*** SOURCE RECORDS

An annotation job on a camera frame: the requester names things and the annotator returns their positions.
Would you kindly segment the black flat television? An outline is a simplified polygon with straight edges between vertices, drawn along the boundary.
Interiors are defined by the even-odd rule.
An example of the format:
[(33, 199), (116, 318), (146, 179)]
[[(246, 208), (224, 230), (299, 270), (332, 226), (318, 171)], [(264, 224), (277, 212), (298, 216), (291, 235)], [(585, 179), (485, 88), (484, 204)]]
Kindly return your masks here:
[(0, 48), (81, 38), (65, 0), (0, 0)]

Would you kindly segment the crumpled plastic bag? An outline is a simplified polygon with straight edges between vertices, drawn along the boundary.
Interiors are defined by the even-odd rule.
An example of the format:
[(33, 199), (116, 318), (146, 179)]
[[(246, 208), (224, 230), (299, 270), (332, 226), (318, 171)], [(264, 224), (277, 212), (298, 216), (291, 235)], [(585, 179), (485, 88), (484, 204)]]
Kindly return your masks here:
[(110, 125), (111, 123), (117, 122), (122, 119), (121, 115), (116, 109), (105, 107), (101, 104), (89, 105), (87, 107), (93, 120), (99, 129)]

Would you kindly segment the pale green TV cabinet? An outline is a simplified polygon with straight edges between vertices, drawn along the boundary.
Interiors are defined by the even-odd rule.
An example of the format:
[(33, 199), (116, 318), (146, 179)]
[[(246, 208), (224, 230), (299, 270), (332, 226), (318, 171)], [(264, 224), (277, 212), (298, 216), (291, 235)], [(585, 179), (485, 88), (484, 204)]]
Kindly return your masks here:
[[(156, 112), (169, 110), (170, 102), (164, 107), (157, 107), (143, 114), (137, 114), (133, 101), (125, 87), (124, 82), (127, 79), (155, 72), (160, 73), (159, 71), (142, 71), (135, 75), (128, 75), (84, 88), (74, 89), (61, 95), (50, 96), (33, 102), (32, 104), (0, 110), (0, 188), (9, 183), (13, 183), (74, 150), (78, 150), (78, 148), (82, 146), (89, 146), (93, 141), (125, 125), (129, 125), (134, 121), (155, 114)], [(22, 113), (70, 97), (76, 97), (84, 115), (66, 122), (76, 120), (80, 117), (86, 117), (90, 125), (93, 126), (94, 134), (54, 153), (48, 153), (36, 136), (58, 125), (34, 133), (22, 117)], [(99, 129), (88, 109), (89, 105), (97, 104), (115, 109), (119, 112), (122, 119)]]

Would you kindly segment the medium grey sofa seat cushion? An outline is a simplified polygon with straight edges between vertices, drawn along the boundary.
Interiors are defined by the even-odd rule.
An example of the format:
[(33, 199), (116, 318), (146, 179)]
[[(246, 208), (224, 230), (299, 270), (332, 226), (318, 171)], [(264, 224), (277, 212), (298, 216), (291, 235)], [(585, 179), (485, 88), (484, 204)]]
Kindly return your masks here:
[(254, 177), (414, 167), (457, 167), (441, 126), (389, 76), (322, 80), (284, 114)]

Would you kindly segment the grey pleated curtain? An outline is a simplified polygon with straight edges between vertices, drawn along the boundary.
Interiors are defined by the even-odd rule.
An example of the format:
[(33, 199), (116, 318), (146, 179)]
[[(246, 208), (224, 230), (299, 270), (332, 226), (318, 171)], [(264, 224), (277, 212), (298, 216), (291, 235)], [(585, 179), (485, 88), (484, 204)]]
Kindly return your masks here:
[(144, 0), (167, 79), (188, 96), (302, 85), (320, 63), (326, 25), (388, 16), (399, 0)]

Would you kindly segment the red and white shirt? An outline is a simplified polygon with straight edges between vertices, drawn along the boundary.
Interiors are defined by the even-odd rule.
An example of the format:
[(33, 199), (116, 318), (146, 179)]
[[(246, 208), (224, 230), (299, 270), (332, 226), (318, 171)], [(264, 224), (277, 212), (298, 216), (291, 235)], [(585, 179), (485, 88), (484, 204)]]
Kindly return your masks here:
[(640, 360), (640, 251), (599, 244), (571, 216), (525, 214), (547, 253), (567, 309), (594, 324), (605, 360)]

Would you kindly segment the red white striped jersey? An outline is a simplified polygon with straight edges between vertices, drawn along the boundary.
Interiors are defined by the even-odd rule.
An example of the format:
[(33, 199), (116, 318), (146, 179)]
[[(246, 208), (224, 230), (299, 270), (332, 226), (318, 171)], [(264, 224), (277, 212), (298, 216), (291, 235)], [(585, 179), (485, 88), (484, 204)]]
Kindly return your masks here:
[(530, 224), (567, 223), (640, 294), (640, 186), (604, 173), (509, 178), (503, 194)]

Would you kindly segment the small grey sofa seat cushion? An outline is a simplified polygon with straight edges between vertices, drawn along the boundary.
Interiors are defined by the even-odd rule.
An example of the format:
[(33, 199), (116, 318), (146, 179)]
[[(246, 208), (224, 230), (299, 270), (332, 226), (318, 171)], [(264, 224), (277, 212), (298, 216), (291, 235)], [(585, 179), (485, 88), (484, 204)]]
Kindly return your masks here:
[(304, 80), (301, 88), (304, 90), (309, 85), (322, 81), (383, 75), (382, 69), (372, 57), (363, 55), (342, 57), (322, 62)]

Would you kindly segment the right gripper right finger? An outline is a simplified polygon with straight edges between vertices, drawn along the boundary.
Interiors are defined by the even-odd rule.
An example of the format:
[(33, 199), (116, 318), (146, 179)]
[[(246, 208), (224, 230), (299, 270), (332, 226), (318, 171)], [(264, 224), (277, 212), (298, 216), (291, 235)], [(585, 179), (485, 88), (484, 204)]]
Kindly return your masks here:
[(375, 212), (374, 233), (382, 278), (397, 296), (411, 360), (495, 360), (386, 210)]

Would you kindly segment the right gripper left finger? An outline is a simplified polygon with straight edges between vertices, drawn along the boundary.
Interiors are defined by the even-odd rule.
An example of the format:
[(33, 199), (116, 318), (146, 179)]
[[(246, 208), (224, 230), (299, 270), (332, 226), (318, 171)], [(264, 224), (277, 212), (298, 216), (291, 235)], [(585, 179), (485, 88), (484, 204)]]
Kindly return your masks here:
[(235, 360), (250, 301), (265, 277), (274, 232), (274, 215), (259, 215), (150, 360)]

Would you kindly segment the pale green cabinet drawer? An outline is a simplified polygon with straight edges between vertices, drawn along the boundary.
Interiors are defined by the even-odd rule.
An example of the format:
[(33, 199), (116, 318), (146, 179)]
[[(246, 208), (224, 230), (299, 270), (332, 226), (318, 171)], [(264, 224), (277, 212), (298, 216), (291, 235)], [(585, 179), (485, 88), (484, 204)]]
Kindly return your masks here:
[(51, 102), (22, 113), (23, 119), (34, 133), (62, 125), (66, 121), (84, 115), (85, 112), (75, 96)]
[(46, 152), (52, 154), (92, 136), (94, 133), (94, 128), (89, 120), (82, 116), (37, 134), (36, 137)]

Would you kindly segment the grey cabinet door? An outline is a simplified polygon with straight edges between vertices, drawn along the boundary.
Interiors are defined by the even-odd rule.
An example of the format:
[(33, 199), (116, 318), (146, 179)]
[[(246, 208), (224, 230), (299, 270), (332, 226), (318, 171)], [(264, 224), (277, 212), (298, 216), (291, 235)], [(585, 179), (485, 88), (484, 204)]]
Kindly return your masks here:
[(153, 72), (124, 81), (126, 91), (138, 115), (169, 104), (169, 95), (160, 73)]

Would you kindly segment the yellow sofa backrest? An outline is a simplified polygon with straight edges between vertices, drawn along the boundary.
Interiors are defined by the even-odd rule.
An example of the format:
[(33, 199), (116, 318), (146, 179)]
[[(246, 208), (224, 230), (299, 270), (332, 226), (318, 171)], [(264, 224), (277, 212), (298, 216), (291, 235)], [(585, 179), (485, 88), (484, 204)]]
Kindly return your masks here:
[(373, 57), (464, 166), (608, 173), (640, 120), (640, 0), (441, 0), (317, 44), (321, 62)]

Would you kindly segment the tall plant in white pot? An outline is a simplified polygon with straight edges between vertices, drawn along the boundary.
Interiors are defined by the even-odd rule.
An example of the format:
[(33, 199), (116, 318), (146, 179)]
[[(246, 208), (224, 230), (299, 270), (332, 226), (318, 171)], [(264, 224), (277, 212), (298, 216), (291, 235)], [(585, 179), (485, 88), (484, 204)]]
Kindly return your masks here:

******

--- THE PROBLEM ---
Show the lines of the material that contain the word "gripper".

--- REPLY TO THE EXERCISE ---
Would you kindly segment the right gripper right finger? An outline is a simplified polygon with straight edges between vertices, drawn along the boundary.
Would you kindly segment the right gripper left finger? An outline is a simplified polygon with straight edges between vertices, drawn along the boundary.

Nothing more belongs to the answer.